Unless you are an Enterprise customer, Cloudflare offers specific Paid Services (e.g., the Developer Platform, Images, and Stream) that you must use in order to serve video and other large files via the CDN. Cloudflare reserves the right to disable or limit your access to or use of the CDN, or to limit your End Users’ access to certain of your resources through the CDN, if you use or are suspected of using the CDN without such Paid Services to serve video or a disproportionate percentage of pictures, audio files, or other large files. We will use reasonable efforts to provide you with notice of such action.

[–] calamityjanitor@lemmy.world 4 points 2 days ago (1 children)

My understanding is that it's technically against their TOS but loosely enforced. They don't specify precise limits since they probably change over time and region. Once you get noticed, they'll block your traffic until you pay. Hence you can find people online that have been using it for years no problem, while other folks have been less lucky.

Basically their business strategy is to offer too-good-to-be-true free services that people start using and relying on, then charging once the bandwidth gets bigger.

It used to be worse, and all of cloudflare's services were technically limited to HTML files, but selectively enforced. They've since changed and clarified their policy a bit. As far as I've ever heard, they don't give a toss about the legality of your content, unless you're a neo Nazi.

[–] nagaram@startrek.website 5 points 2 days ago (1 children)

unless you're a neo Nazi

I hate being torn between my hatred of tech monopolies and love of seeing Nazis get their shit rocked.

[–] Passerby6497@lemmy.world 4 points 2 days ago

Don't get too excited, it took a fucking long ass time for them to start pulling down neonazi content. For years I heard Patrick Grey (risky.biz) bitch about how Cloudflare refused to take down Nazi content they were hosting.

[–] EncryptKeeper@lemmy.world 1 points 2 days ago* (last edited 2 days ago)

but you can use CF as a reverse proxy via Cloudflared to deliver video so long as you aren't on the CDN

I think this is a common misinterpretation, but based on the limits of free tier CDN. It explains that in order to use the CDN for serving video, you have to use their back end for the video storage, but it doesn’t say that you can stream through their nodes all you want as long as you’re not using their CDN. People have been pressing them for clarification on this but they refuse to comment on it.

Currently the only method to fully adhere to their terms of service is to use their CDN and to do so via the methods laid out here:

Unless you are an Enterprise customer, Cloudflare offers specific Paid Services (e.g., the Developer Platform, Images, and Stream) that you must use in order to serve video and other large files via the CDN.

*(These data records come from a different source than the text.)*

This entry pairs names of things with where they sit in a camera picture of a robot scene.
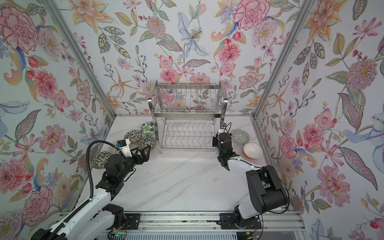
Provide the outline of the dark patterned bowl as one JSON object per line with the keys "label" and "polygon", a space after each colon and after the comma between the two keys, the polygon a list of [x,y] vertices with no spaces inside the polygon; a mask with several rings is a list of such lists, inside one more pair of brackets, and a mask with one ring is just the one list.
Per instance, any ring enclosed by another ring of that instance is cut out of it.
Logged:
{"label": "dark patterned bowl", "polygon": [[109,157],[111,156],[111,153],[109,152],[100,152],[96,154],[92,160],[91,165],[94,169],[104,169],[105,164],[107,163]]}

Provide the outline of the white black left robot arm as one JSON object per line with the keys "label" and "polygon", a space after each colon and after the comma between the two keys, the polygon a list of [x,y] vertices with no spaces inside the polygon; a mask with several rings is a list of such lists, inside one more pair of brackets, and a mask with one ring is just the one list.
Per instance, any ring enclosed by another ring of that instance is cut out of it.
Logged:
{"label": "white black left robot arm", "polygon": [[90,197],[69,215],[51,226],[39,229],[32,240],[93,240],[103,231],[121,228],[126,222],[124,208],[112,204],[112,200],[123,188],[128,174],[137,165],[149,160],[151,147],[135,148],[125,157],[123,154],[111,155],[106,164],[102,179]]}

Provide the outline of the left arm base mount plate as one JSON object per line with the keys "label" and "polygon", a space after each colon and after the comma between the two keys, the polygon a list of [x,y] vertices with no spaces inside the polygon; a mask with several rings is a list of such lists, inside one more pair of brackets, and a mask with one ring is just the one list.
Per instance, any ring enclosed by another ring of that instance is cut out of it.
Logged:
{"label": "left arm base mount plate", "polygon": [[118,214],[114,216],[113,225],[108,230],[138,230],[141,214]]}

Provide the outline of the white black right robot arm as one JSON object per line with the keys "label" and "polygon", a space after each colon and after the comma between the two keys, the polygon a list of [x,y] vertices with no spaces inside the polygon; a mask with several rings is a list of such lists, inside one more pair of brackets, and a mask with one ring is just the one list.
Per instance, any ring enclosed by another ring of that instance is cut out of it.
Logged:
{"label": "white black right robot arm", "polygon": [[248,185],[248,202],[234,208],[238,223],[279,207],[289,206],[288,191],[273,166],[259,167],[241,158],[233,151],[232,136],[229,133],[218,132],[213,137],[213,147],[218,150],[217,159],[220,165],[245,178]]}

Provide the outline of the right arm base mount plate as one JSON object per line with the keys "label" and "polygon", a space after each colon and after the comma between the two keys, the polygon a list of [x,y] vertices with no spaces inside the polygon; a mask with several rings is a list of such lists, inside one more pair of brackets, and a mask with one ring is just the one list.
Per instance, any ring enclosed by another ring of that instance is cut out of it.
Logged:
{"label": "right arm base mount plate", "polygon": [[218,224],[222,230],[261,230],[262,223],[259,216],[243,219],[234,213],[219,214]]}

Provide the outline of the plain white bowl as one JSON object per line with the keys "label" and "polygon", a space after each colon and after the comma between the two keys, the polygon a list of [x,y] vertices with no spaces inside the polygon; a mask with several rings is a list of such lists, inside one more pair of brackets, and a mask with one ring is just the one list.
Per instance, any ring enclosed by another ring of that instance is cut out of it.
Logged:
{"label": "plain white bowl", "polygon": [[261,147],[255,143],[247,143],[243,147],[244,154],[249,159],[259,159],[263,155]]}

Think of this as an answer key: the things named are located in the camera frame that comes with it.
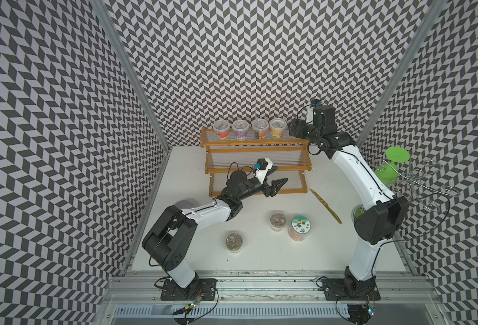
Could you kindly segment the orange wooden tiered shelf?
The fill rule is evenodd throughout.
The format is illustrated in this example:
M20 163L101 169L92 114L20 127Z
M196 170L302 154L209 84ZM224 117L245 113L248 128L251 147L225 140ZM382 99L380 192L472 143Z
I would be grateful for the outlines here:
M287 177L288 183L281 194L306 194L308 186L305 172L312 170L312 162L307 151L308 141L291 137L286 130L281 138L267 136L257 139L252 129L247 139L236 139L233 132L227 140L219 139L213 129L201 131L200 145L205 149L205 173L210 177L209 196L217 196L224 188L226 178L236 169L242 169L249 176L260 158L270 159L278 168L271 177Z

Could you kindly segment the clear seed container beige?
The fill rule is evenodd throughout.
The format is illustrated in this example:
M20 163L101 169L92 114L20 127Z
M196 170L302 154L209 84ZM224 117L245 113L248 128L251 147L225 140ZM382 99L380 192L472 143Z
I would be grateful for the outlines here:
M270 216L270 227L275 232L280 232L286 227L286 216L282 213L274 213Z

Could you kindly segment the pink jar floral lid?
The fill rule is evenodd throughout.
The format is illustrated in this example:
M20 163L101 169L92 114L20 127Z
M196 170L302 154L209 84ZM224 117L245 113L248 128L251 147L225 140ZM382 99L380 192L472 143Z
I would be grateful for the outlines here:
M304 216L296 216L291 219L289 224L289 236L294 241L303 241L306 239L312 228L311 222Z

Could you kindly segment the clear seed container front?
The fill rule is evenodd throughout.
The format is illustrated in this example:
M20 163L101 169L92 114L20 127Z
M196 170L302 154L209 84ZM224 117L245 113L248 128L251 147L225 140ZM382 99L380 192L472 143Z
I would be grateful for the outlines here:
M225 247L231 253L238 253L244 245L243 237L237 232L231 232L225 238Z

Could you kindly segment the clear seed container red label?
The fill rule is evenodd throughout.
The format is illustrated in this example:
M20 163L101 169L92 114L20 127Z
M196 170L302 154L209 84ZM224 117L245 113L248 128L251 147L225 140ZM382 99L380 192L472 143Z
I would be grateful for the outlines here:
M224 119L217 120L212 125L214 132L219 140L227 140L229 138L230 124Z

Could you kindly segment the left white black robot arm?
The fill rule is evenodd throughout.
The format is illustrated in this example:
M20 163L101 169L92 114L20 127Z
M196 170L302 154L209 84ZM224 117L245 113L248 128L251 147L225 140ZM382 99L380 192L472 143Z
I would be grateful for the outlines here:
M161 299L168 301L195 300L197 295L213 300L217 292L217 280L198 277L186 261L186 255L194 235L217 223L225 223L235 218L243 208L243 200L262 193L274 197L287 183L286 177L274 180L267 177L277 167L261 169L255 165L251 178L241 171L232 172L226 187L213 202L191 209L180 209L174 205L167 207L142 240L142 248L156 261L167 274L161 287Z

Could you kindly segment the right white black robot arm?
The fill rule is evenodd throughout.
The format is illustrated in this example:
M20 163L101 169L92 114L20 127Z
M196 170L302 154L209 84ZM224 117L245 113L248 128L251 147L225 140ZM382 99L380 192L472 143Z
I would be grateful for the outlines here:
M306 139L325 153L347 176L362 200L363 212L353 220L358 242L343 279L325 279L330 299L365 299L376 295L374 266L383 245L392 241L408 212L409 202L397 196L370 169L353 138L339 131L335 108L321 100L307 107L304 120L289 123L289 134Z

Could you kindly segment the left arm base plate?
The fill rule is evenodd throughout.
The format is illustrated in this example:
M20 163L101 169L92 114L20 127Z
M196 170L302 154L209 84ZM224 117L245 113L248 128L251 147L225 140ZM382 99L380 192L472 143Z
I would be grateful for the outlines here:
M203 301L213 301L216 296L217 279L194 279L186 288L180 287L174 280L164 281L161 291L162 301L189 301L201 296Z

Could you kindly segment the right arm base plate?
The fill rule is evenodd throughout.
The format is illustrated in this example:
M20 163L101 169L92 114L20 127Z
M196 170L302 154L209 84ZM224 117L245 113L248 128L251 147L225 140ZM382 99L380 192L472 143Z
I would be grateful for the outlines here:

You are free to gamble on them not enforcing restrictions on your account however. I only bring this up because many of us have just opted to not use Cloudflare for this.

[–] N0x0n@lemmy.ml 1 points 2 days ago (1 children)

Sure if you only intend to stream your pets RPi webcam nothing to worry :) ! But don't even get into streaming illegal content you don't own !

I mean, your jellyfin instance is not going to be hooked to a Arr stack, is it?

[–] nagaram@startrek.website 2 points 2 days ago (1 children)

I don't know what that is. So no.

And obvious it's all movies and TV shows I own that's just conveniently ripped for sharing with friends and family :)

[–] N0x0n@lemmy.ml 1 points 2 days ago

Yeah, than you have nothing to worry I guess? I'm not versed into all this legal shit whatsoever...

However if you intend to use the arrstack (sonarr, radarr...) to download and manage your own video library (netflix like), I'm not so sure they will agree on it.